### TASK GOAL
Nothing but the lines from the one with "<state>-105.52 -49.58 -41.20" through the end of the records below should be written out, and each must match word for word.

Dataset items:
· · · · ·
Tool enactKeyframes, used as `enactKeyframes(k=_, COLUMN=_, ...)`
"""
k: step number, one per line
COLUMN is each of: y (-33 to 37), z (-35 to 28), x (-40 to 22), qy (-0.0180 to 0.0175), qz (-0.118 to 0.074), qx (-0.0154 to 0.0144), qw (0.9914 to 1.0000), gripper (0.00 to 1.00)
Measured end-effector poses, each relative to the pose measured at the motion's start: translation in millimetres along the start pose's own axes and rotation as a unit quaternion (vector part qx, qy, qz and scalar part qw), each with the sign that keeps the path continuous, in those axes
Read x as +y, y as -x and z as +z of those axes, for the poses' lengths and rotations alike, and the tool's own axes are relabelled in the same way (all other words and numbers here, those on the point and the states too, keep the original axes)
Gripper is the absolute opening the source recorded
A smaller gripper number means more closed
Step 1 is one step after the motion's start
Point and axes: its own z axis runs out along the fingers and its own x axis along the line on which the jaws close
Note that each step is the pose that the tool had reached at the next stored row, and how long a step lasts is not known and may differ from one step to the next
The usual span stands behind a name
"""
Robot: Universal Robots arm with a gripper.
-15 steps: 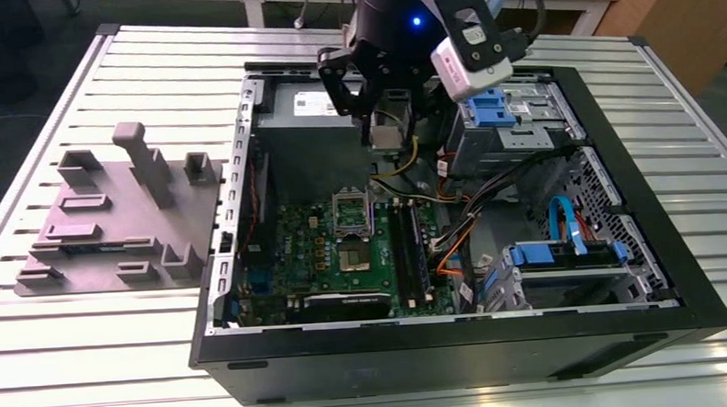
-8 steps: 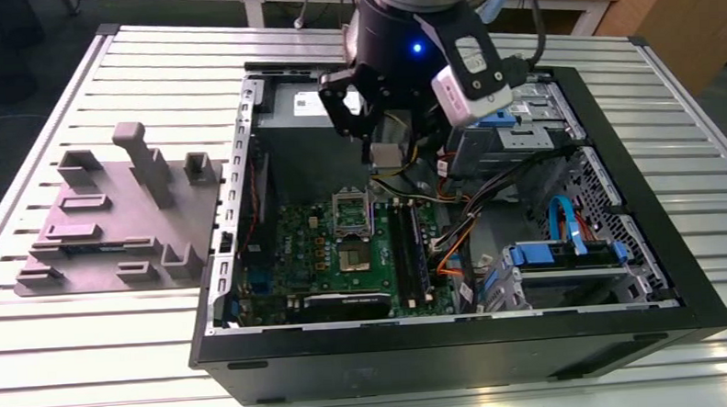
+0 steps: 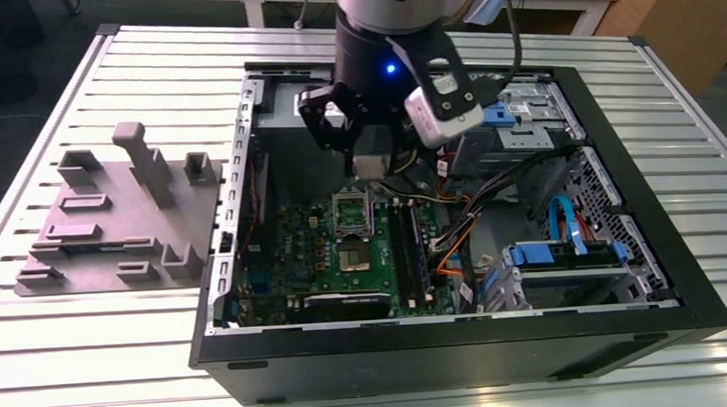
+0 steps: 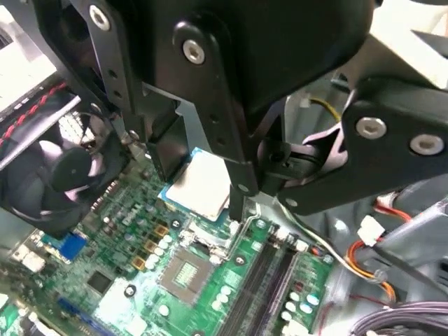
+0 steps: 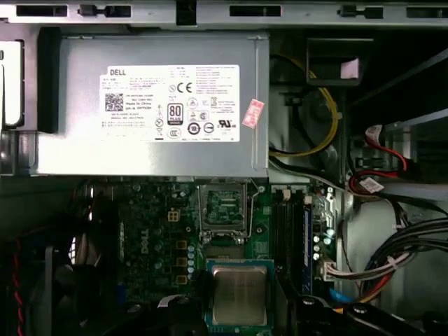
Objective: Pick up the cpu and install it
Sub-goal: 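Place the cpu into insertion slot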
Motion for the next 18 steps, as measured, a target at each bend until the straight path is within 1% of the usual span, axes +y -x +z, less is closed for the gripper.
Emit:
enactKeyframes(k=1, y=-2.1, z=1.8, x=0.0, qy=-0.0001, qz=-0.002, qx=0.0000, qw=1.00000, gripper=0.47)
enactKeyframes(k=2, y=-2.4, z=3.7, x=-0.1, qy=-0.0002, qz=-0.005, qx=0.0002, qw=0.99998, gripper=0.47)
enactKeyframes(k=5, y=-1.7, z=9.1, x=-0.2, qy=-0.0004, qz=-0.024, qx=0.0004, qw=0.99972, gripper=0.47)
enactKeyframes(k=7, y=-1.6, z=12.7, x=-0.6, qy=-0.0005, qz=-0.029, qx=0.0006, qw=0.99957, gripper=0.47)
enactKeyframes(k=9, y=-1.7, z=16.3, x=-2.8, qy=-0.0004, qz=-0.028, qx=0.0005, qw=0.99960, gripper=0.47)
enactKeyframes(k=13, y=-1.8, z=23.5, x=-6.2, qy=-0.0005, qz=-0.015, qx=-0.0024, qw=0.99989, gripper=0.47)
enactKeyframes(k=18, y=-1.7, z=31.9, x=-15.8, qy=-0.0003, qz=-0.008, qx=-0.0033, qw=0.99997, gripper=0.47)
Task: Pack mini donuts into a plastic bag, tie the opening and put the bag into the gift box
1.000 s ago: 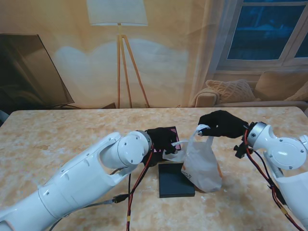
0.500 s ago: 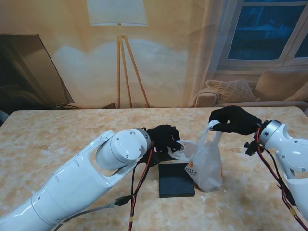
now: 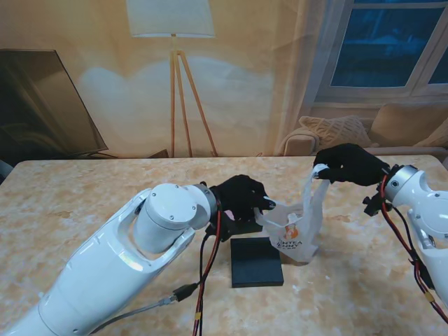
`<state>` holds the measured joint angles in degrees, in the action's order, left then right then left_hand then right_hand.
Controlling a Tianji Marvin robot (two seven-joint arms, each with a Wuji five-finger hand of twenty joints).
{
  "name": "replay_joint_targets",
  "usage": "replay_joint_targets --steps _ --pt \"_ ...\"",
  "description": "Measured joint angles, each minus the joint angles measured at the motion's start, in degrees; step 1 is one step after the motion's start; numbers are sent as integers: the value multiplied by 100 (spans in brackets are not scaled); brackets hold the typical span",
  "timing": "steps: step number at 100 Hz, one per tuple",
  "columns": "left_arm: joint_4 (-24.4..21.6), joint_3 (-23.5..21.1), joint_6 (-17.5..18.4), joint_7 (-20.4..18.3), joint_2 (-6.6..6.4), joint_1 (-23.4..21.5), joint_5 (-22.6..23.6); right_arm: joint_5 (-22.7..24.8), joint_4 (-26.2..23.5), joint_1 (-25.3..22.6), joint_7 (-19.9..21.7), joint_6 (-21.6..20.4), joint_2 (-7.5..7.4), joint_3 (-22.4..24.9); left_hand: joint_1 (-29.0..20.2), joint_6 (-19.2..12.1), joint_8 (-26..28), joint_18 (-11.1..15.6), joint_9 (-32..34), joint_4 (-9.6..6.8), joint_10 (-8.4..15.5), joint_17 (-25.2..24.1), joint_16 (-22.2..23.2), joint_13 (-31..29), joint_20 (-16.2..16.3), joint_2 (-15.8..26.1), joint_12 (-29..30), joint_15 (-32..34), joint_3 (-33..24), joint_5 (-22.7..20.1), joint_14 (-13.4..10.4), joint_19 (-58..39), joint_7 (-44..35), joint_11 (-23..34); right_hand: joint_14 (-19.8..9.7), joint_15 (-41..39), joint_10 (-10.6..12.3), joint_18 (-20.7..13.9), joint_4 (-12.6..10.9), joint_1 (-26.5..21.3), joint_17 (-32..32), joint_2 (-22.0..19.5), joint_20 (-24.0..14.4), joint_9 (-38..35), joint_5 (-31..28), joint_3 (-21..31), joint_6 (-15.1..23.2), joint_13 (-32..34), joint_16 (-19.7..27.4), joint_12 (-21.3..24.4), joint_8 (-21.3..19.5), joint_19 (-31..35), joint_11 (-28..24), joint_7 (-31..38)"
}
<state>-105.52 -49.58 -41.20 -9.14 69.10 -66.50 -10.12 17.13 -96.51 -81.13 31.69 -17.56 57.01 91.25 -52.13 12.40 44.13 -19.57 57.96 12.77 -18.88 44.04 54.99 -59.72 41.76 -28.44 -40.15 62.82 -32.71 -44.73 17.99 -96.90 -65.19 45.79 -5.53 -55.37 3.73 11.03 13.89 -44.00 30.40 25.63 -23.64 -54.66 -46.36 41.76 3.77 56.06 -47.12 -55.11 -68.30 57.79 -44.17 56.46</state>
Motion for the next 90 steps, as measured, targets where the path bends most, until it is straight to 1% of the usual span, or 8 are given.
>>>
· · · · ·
### ANSWER SPACE
<state>-105.52 -49.58 -41.20 -9.14 69.10 -66.50 -10.12 17.13 -96.51 -81.13 31.69 -17.56 57.01 91.25 -52.13 12.40 44.13 -19.57 57.96 12.77 -18.88 44.04 54.99 -59.72 41.76 -28.44 -40.15 62.82 -32.71 -44.73 17.99 -96.90 -65.19 45.79 -5.53 -55.37 3.73 11.03 13.89 -44.00 30.40 25.63 -23.64 -54.66 -46.36 41.76 3.77 56.06 -47.12 -55.11 -68.30 57.79 -44.17 56.46</state>
Motion for the next 90 steps, as measured, targets where the path bends most, until it is straight to 1% of the usual span, or 8 are given.
>>>

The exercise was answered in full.